In brain tissue, we observed an increase per se in SOD enzyme activity in the LP group, and its activity returned to control levels in the presence of CPA compared to the levels in the LP group, which suggests that the presence of CPA may interfere with the activity of this enzyme in this tissue. The brain is a tissue composed mostly of lipids; thus, it is highly vulnerable to oxidation, and it is noteworthy that CPA did not induce changes to the point of causing damage in this tissue, which can be observed by the absence of statistical differences between the tissues of the groups studied. There are reports that curcumin improves redox balance and shows protection against oxidative damage induced by cyclophosphamide (150 mg/kg) in the brains of rats [67], and quercetin showed promising neuroprotective effects against brain oxidative damage induced by cyclophosphamide in several studies [42,68]. Furthermore, flavonoids such as quercetin, apigenin, and genistein have demonstrated the ability to reverse dysfunction caused by oxidative stress in brain endothelial cells [69]. These findings collectively highlight the neuroprotective potential of flavonoids in combating CPA-induced brain stress.
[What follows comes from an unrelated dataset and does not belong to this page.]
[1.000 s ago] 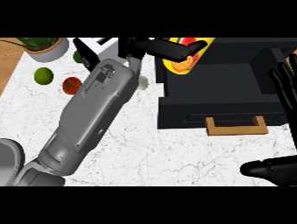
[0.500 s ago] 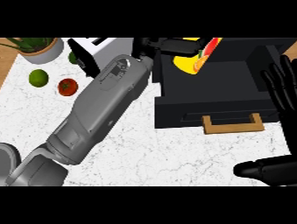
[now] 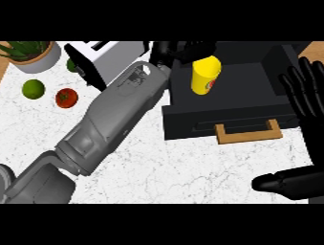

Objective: Pick up the cup, place it into the drawer and close the drawer

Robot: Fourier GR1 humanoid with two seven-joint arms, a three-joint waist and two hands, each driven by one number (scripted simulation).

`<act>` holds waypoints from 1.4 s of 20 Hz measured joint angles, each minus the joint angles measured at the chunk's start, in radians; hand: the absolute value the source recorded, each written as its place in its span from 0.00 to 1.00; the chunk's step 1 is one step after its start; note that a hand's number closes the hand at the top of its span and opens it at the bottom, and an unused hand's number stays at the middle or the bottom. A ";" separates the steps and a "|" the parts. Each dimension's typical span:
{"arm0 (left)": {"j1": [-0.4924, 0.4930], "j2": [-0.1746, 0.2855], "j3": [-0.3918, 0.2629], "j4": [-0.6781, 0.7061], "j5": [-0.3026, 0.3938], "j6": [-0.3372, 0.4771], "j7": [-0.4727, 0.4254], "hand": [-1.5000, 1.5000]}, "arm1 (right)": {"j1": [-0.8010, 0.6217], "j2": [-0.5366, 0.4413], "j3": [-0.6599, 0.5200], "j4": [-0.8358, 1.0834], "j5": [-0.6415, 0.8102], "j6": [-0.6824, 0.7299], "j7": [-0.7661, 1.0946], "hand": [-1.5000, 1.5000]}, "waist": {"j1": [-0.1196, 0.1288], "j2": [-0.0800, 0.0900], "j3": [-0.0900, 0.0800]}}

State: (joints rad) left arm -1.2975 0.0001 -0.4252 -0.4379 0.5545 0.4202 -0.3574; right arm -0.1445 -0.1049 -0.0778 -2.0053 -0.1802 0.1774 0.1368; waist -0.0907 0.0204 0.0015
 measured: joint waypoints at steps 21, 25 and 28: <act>-0.021 0.000 -0.110 -0.037 0.179 0.021 -0.071 0.00 | 0.014 0.007 -0.016 -0.004 -0.112 0.047 -0.002 0.00 | 0.008 -0.002 0.000; -0.004 0.000 -0.075 -0.077 0.211 -0.009 -0.101 0.00 | 0.017 -0.019 -0.041 -0.033 -0.154 0.060 0.031 1.00 | 0.041 -0.011 -0.001; 0.010 0.013 -0.041 -0.114 0.217 -0.009 -0.085 0.00 | 0.039 -0.053 -0.064 -0.055 -0.185 0.094 0.043 1.00 | 0.063 -0.018 -0.001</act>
In addition, we can suggest that the short time (24 h) of CPA treatment in this study was insufficient to generate brain damage, but the 14-day treatment with LP was sufficient to positively modulate SOD enzyme activity.
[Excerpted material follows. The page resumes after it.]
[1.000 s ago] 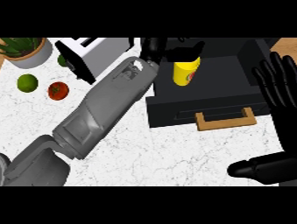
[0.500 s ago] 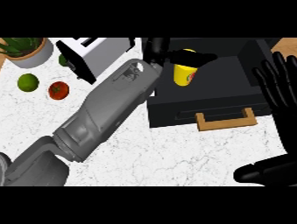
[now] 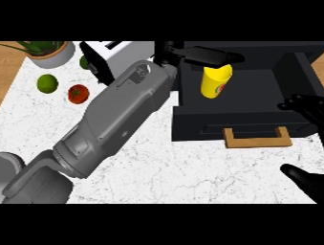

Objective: Pick up the cup, place it into the drawer and close the drawer

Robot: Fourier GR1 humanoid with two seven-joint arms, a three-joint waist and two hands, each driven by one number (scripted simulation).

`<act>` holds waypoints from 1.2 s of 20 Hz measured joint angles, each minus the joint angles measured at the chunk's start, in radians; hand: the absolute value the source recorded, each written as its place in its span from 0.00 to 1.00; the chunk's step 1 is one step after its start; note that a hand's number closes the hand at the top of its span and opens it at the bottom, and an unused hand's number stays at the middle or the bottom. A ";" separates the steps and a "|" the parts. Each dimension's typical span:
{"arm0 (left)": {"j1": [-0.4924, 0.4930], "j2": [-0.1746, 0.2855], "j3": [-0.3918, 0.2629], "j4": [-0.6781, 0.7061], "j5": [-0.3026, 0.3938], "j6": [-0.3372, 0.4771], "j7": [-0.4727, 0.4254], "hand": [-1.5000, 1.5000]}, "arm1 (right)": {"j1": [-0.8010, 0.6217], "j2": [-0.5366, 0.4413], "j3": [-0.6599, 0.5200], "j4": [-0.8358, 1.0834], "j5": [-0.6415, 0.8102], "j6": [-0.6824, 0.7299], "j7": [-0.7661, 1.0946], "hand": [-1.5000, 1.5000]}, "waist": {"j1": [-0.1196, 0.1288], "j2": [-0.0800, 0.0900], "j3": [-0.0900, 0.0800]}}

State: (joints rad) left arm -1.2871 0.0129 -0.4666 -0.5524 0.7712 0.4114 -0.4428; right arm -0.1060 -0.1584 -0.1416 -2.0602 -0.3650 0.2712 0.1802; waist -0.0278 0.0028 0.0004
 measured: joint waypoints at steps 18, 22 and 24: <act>0.546 0.324 0.062 -0.623 0.024 0.007 0.118 0.00 | 0.088 -0.111 0.094 -0.008 0.321 0.113 -0.037 1.00 | 0.059 -0.012 -0.001; 0.694 0.410 0.099 -0.764 0.042 -0.035 0.137 0.00 | 0.076 -0.107 0.130 0.052 0.438 0.098 -0.087 1.00 | 0.057 -0.009 0.000; 0.759 0.433 0.111 -0.813 0.052 -0.059 0.132 0.00 | 0.056 -0.131 0.150 0.079 0.507 0.103 -0.114 1.00 | 0.059 -0.007 -0.001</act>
In cardiac tissue, there was a tendency for reduced SOD activity in the CPA group, but pretreatment with LP promoted a significant increase in this activity, suggesting that the liposome promoted an improvement in enzymatic activity. On the other hand, there was a statistical decrease in ASA levels in the CPA group, indicating a general reduction in the antioxidant capacity of this marker in cardiac tissue due to treatment with CPA, and the P. heptaphyllum liposome was unable to modify this parameter. Unlike the results of our investigation, the work of Ye et al. [70], in which animals were orally treated with the flavonoid chrysin (25 and 50 mg/kg/day) for 35 days and exposed to cyclophosphamide (100 mg/kg) once a week for four weeks, showed that the activities of cardiac antioxidant enzymes, such as SOD and CAT, as well as the GSH levels, were suppressed. Studies by Luiz et al. [45] also did not observe major changes in oxidative stress parameters in the hearts of mice treated with CPA (75 mg/kg) for 24 h, as was the case in our study. It is likely that this short time of exposure to CPA was not enough to cause many changes in the parameters investigated in this study for the brain and heart, but considering the results for the liver, which is the organ that metabolizes this drug, and the kidney, which is the site of excretion, these tissues did demonstrate that they are more affected by the treatment, as observed in our findings.

5. Final Considerations

The data show that P. heptaphyllum liposomes may have an antimutagenic effect, suggesting that they may act as a protective agent against DNA damage caused by CPA, including providing protection against oxidative stress, as evidenced by increased activities of the antioxidant enzymes SOD in the brain and heart, and by the increase in GPx in the kidneys. However, the depletion of GSH in the liver and brain suggests the use of antioxidants for the metabolism of molecules generated in these tissues. The improvements in ALP and creatinine markers indicate a possible hepatoprotective and renoprotective effect. Overall, these results highlight the need for further studies to fully elucidate the mechanisms of action of P. heptaphyllum liposomes.